TRY IT:
Word for word, restate the lines of the material below from its first line through the one containing "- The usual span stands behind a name". Omit the rest.

==== DATA EXCERPT ====

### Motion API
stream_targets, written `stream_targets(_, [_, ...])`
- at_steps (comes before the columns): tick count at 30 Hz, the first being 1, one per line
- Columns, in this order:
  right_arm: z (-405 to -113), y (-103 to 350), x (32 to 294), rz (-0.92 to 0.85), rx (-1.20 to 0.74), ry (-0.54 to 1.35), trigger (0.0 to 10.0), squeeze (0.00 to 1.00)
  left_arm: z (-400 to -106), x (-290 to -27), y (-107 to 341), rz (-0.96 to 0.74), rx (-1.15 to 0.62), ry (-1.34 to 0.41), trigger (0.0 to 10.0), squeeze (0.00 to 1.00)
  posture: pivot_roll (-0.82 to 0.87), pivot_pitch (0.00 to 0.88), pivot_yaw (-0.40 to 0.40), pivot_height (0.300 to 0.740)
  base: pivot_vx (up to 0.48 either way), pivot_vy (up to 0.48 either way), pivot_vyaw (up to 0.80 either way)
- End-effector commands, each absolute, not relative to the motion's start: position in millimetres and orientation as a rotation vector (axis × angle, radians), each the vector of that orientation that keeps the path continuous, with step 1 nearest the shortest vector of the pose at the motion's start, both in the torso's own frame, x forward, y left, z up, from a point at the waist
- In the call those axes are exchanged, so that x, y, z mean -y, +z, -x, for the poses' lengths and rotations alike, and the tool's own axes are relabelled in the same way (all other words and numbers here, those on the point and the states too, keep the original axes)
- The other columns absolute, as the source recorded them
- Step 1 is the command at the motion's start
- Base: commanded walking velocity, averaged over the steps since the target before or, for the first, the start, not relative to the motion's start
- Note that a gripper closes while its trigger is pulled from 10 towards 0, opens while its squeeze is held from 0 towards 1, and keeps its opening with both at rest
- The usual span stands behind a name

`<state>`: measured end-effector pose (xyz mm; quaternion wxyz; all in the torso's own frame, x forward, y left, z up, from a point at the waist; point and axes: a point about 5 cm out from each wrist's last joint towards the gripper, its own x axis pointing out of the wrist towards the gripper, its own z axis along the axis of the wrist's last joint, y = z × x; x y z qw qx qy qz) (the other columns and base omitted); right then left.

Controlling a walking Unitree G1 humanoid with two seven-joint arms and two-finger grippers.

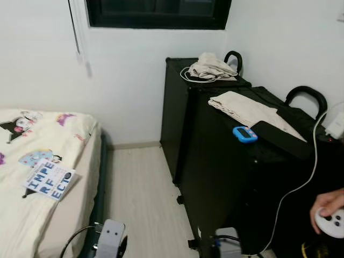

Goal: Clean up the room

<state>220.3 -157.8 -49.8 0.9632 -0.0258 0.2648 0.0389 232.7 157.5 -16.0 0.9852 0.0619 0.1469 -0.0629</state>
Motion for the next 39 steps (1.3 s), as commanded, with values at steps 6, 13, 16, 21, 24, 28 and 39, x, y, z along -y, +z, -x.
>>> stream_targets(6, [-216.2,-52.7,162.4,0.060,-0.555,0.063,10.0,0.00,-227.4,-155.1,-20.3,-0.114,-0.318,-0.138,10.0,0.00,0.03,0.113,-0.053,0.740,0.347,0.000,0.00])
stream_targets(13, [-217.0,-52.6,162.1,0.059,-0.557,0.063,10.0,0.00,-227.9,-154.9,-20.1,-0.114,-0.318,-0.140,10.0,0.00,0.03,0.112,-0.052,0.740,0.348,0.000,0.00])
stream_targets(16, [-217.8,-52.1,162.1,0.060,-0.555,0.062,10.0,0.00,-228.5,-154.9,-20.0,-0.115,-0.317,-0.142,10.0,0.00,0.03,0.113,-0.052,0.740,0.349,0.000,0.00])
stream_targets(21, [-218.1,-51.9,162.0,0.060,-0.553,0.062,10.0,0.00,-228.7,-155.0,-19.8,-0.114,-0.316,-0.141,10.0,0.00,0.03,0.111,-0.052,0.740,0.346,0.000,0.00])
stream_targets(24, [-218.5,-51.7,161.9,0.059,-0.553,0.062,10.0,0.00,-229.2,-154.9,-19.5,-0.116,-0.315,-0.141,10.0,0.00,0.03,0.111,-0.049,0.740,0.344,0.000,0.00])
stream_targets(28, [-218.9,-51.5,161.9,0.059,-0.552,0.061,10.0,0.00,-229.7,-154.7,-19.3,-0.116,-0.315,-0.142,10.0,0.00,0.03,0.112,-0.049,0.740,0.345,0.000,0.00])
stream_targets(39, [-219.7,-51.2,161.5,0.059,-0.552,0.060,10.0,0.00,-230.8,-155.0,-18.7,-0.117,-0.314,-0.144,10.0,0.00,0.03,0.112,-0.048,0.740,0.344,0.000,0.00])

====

OUTPUT FOR THIS TASK:
### Motion API
stream_targets, written `stream_targets(_, [_, ...])`
- at_steps (comes before the columns): tick count at 30 Hz, the first being 1, one per line
- Columns, in this order:
  right_arm: z (-405 to -113), y (-103 to 350), x (32 to 294), rz (-0.92 to 0.85), rx (-1.20 to 0.74), ry (-0.54 to 1.35), trigger (0.0 to 10.0), squeeze (0.00 to 1.00)
  left_arm: z (-400 to -106), x (-290 to -27), y (-107 to 341), rz (-0.96 to 0.74), rx (-1.15 to 0.62), ry (-1.34 to 0.41), trigger (0.0 to 10.0), squeeze (0.00 to 1.00)
  posture: pivot_roll (-0.82 to 0.87), pivot_pitch (0.00 to 0.88), pivot_yaw (-0.40 to 0.40), pivot_height (0.300 to 0.740)
  base: pivot_vx (up to 0.48 either way), pivot_vy (up to 0.48 either way), pivot_vyaw (up to 0.80 either way)
- End-effector commands, each absolute, not relative to the motion's start: position in millimetres and orientation as a rotation vector (axis × angle, radians), each the vector of that orientation that keeps the path continuous, with step 1 nearest the shortest vector of the pose at the motion's start, both in the torso's own frame, x forward, y left, z up, from a point at the waist
- In the call those axes are exchanged, so that x, y, z mean -y, +z, -x, for the poses' lengths and rotations alike, and the tool's own axes are relabelled in the same way (all other words and numbers here, those on the point and the states too, keep the original axes)
- The other columns absolute, as the source recorded them
- Step 1 is the command at the motion's start
- Base: commanded walking velocity, averaged over the steps since the target before or, for the first, the start, not relative to the motion's start
- Note that a gripper closes while its trigger is pulled from 10 towards 0, opens while its squeeze is held from 0 towards 1, and keeps its opening with both at rest
- The usual span stands behind a name

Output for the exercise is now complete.